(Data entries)
>>>
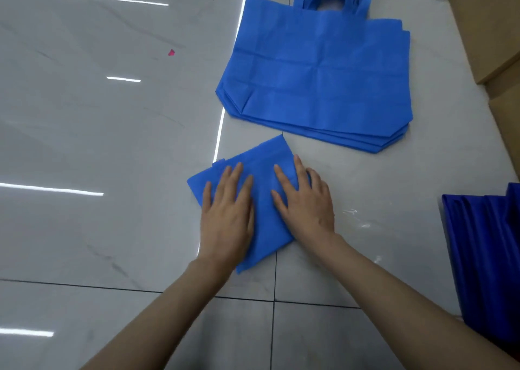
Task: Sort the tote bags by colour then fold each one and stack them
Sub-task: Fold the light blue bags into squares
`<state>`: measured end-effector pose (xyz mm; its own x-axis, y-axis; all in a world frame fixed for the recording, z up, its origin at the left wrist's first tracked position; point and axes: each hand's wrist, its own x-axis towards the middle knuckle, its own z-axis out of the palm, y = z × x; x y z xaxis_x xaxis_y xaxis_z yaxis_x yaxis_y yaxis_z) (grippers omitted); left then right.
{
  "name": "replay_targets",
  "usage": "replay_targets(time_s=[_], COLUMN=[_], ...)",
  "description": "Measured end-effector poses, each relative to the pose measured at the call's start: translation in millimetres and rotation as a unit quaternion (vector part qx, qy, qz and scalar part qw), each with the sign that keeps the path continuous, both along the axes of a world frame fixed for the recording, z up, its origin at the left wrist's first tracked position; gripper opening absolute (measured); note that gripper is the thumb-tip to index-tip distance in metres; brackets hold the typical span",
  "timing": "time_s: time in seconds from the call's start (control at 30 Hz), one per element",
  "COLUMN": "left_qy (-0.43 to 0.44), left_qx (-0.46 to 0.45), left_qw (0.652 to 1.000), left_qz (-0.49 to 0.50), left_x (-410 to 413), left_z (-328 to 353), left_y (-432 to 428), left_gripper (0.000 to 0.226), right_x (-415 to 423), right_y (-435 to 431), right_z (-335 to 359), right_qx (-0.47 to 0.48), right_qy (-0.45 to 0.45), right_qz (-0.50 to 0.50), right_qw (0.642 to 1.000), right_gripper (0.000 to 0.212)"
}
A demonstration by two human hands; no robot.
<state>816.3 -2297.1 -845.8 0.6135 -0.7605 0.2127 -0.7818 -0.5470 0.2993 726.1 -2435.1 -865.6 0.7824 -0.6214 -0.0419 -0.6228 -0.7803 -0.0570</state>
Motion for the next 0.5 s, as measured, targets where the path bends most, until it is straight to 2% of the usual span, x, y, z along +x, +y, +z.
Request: replay_targets(time_s=[0.13,0.3,0.43,0.5], left_qy=[0.076,0.084,0.142,0.152], left_qx=[0.077,0.082,0.047,0.061], left_qw=[0.994,0.992,0.982,0.981], left_qz=[0.023,0.039,0.113,0.105], left_x=[-26.9,-4.2,-1.3,-1.6], left_z=[-22.0,-29.0,-24.7,-23.1], left_y=[-9.4,4.1,-1.4,-0.2], left_gripper=[0.048,0.06,0.064,0.066], right_x=[-3.1,-3.2,-2.1,-6.4], right_y=[2.7,10.9,13.6,17.4], right_z=[-2.7,-5.9,-3.2,-2.3], right_qx=[-0.023,-0.017,0.014,0.013], right_qy=[-0.028,-0.032,-0.022,-0.015], right_qz=[-0.013,-0.043,-0.043,-0.06], right_qw=[0.999,0.998,0.999,0.998], right_gripper=[0.055,0.055,0.06,0.059])
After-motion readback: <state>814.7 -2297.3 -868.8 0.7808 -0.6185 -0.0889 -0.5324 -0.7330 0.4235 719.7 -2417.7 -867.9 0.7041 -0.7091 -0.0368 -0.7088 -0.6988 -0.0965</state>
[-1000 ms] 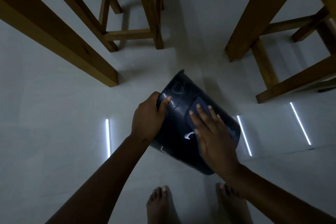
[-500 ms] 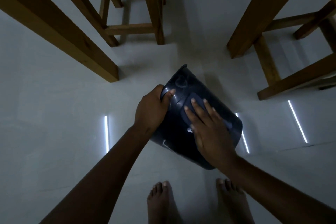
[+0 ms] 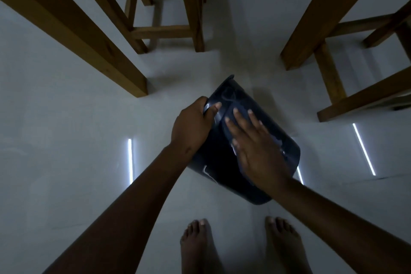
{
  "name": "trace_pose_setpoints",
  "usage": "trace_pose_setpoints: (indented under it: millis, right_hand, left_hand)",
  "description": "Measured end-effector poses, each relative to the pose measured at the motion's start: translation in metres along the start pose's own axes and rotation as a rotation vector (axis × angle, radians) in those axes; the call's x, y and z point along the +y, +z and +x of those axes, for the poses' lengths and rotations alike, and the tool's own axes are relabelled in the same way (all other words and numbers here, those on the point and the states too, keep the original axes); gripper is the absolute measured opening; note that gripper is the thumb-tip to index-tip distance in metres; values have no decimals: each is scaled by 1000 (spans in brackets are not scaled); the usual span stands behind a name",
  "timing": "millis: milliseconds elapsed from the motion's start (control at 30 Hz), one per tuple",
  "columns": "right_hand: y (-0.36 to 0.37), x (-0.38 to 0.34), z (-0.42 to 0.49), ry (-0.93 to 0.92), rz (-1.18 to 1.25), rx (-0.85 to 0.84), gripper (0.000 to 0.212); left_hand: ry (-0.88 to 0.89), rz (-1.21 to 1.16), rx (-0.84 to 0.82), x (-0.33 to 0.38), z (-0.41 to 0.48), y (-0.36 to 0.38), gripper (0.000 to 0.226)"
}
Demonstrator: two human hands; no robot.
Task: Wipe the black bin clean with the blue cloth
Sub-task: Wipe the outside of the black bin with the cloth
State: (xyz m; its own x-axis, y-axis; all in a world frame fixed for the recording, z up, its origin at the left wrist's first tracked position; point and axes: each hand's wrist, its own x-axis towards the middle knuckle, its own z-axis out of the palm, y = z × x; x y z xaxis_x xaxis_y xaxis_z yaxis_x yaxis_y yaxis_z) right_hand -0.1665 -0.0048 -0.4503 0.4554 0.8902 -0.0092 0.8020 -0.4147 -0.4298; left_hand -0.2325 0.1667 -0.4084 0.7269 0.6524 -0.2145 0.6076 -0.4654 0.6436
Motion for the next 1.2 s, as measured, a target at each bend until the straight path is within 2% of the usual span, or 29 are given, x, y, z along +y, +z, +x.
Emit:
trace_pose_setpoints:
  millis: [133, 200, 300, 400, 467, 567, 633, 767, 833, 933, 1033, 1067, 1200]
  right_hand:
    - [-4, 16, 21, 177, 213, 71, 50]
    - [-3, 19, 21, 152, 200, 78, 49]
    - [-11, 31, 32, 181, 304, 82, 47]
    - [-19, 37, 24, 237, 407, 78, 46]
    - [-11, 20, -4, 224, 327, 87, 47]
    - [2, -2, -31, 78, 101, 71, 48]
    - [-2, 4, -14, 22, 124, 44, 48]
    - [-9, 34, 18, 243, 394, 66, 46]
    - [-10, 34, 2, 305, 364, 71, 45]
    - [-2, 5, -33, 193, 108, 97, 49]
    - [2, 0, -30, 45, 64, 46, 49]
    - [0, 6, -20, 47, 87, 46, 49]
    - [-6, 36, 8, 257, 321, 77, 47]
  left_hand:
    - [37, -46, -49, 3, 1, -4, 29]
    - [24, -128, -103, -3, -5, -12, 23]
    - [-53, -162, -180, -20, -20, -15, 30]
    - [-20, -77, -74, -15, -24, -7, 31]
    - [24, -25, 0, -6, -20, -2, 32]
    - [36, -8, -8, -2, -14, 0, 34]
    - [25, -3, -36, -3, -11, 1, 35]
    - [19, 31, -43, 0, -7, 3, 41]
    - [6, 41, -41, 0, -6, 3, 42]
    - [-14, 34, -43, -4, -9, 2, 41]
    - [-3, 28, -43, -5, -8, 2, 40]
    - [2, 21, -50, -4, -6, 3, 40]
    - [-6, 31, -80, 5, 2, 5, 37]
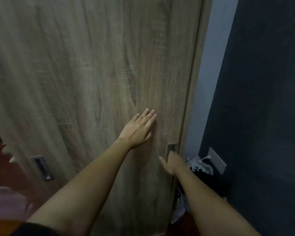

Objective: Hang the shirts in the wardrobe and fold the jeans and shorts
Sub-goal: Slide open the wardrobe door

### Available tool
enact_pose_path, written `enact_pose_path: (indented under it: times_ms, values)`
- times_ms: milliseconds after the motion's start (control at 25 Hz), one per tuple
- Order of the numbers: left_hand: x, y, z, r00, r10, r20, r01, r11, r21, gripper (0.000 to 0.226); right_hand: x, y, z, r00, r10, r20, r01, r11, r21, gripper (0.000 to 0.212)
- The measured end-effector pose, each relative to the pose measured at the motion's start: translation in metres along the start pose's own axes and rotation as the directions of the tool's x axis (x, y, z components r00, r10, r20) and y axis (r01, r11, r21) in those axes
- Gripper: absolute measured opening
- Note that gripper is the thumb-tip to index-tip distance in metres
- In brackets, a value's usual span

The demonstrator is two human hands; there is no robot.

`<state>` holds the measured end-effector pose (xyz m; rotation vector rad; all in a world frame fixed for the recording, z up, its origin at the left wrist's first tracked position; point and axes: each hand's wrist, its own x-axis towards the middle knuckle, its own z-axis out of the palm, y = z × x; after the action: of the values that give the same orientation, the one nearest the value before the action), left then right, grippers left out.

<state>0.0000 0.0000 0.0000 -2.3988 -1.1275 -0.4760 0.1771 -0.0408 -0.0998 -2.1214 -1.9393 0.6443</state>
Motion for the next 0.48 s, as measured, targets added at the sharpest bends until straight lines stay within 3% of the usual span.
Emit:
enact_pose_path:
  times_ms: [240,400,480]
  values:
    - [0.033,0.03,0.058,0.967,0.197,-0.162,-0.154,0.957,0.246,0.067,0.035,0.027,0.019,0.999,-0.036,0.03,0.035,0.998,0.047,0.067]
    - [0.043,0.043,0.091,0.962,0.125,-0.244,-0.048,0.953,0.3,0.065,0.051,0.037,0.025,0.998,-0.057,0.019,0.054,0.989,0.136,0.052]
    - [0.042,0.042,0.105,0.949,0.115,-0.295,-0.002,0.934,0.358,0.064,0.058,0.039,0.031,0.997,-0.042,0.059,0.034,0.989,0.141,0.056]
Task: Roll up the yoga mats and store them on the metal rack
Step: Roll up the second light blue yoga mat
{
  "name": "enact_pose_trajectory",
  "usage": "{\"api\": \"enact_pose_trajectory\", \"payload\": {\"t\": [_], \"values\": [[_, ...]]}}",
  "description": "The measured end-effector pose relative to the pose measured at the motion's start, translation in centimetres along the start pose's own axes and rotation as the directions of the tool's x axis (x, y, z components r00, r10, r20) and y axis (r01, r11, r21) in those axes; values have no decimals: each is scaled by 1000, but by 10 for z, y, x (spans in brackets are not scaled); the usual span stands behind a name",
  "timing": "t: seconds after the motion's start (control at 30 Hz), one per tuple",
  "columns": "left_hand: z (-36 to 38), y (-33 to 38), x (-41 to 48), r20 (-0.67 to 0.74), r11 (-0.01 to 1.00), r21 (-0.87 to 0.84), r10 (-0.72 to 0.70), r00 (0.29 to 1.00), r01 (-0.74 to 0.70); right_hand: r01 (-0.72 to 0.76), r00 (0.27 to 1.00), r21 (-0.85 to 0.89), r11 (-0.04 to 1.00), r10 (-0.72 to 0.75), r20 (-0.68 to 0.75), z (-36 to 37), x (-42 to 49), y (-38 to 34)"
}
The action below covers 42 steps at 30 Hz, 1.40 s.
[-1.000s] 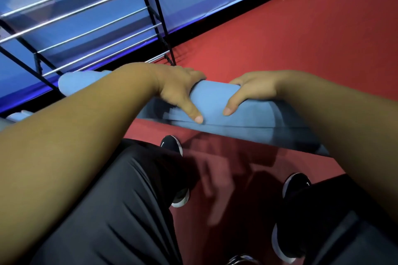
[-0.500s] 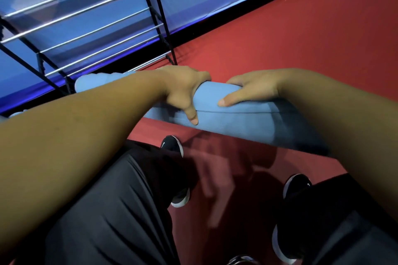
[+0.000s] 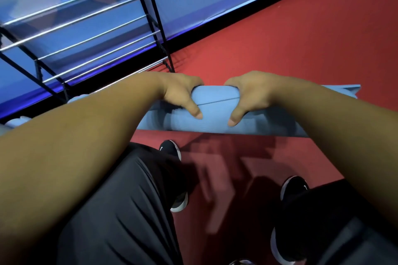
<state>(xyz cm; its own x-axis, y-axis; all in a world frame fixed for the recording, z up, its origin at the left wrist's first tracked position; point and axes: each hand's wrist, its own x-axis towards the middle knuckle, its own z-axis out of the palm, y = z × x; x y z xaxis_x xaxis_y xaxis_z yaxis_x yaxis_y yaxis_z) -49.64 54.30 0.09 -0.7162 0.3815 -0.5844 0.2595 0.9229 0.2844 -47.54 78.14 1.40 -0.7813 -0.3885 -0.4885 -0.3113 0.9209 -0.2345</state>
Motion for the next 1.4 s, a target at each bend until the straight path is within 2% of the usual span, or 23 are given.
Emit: {"api": "enact_pose_trajectory", "payload": {"t": [0.13, 0.2, 0.23, 0.3, 0.33, 0.4, 0.47, 0.53, 0.6, 0.63, 0.7, 0.8, 0.87, 0.93, 1.0, 1.13, 1.2, 1.23, 1.3, 1.4], "values": [[12, 16, 8, -87, 986, 167, 27, 996, -12, -31, 999, 109, 994, 29, 27, -3, -3, 17], [18, 21, 14, -142, 983, 184, 35, 989, -8, -52, 998, 108, 993, 49, 27, -2, -5, 21], [19, 23, 16, -172, 982, 191, 39, 984, -6, -58, 998, 46, 997, 59, -16, -2, -6, 20], [16, 26, 19, -247, 980, 197, 34, 968, 16, -100, 976, -151, 983, 68, -205, -1, -9, 18], [12, 28, 19, -299, 980, 198, 28, 954, 33, -116, 948, -201, 973, 48, -314, -2, -11, 17], [1, 34, 18, -409, 980, 175, -17, 912, 96, -112, 860, -158, 981, 16, -509, -6, -20, 14], [-8, 41, 18, -511, 981, 118, -72, 857, 153, -86, 713, -4, 996, 59, -698, -12, -27, 13], [-11, 47, 21, -573, 982, 40, -130, 809, 186, -61, 551, 256, 965, 246, -797, -16, -33, 13], [-8, 53, 26, -594, 979, -52, -189, 782, 198, -54, 465, 529, 847, 490, -737, -16, -34, 18], [-7, 57, 28, -591, 976, -105, -214, 778, 188, -65, 462, 634, 771, 586, -666, -15, -33, 22], [-5, 66, 31, -587, 970, -194, -234, 775, 146, -69, 521, 781, 621, 690, -502, -14, -29, 38], [0, 89, 32, -617, 965, -257, -212, 758, 60, 3, 615, 922, 387, 727, -307, -13, -25, 54], [6, 107, 34, -643, 962, -273, -180, 744, -4, 110, 628, 948, 298, 718, -298, -18, -23, 58], [13, 126, 36, -669, 967, -253, -145, 729, -40, 219, 610, 951, 218, 730, -308, -24, -22, 60], [17, 136, 42, -663, 970, -241, -129, 737, -47, 279, 573, 941, 194, 753, -325, -28, -22, 63], [14, 131, 43, -506, 955, -286, -83, 858, -77, 285, 509, 903, 323, 747, -428, -26, -27, 62], [6, 125, 36, -459, 871, -464, -80, 885, -162, 279, 509, 872, 403, 708, -490, -24, -29, 55], [2, 124, 28, -458, 787, -580, -99, 883, -212, 269, 528, 857, 440, 677, -513, -22, -31, 50], [-6, 124, 14, -426, 540, -795, -172, 888, -276, 259, 583, 824, 504, 599, -549, -19, -33, 43], [-27, 119, -11, -380, 215, -916, -204, 902, -338, 275, 649, 777, 566, 487, -584, -16, -43, 36]]}}
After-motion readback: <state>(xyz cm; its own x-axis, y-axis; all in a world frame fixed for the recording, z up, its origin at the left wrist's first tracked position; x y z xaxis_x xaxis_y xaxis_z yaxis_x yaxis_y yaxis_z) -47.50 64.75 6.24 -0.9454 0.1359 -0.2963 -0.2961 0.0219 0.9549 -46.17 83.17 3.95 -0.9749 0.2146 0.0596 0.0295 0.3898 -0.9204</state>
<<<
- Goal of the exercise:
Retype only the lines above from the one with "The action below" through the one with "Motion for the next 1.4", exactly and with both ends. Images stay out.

- Result:
The action below covers 42 steps at 30 Hz, 1.40 s.
[-1.000s] 
[-0.500s] 
[+0.000s] 
<state>(xyz cm; its own x-axis, y-axis; all in a world frame fixed for the recording, z up, its origin at the left wrist's first tracked position; point and axes: each hand's wrist, its own x-axis towards the middle knuckle, its own z-axis out of the palm, y = z × x; x y z xaxis_x xaxis_y xaxis_z yaxis_x yaxis_y yaxis_z) -49.64 54.30 0.09 -0.7162 0.3815 -0.5844 0.2595 0.9229 0.2844 -47.54 78.14 1.40 -0.7813 -0.3885 -0.4885 -0.3113 0.9209 -0.2345</state>
Motion for the next 1.4 s, a target at each bend until the straight path is within 2% of the usual span, or 23 are given.

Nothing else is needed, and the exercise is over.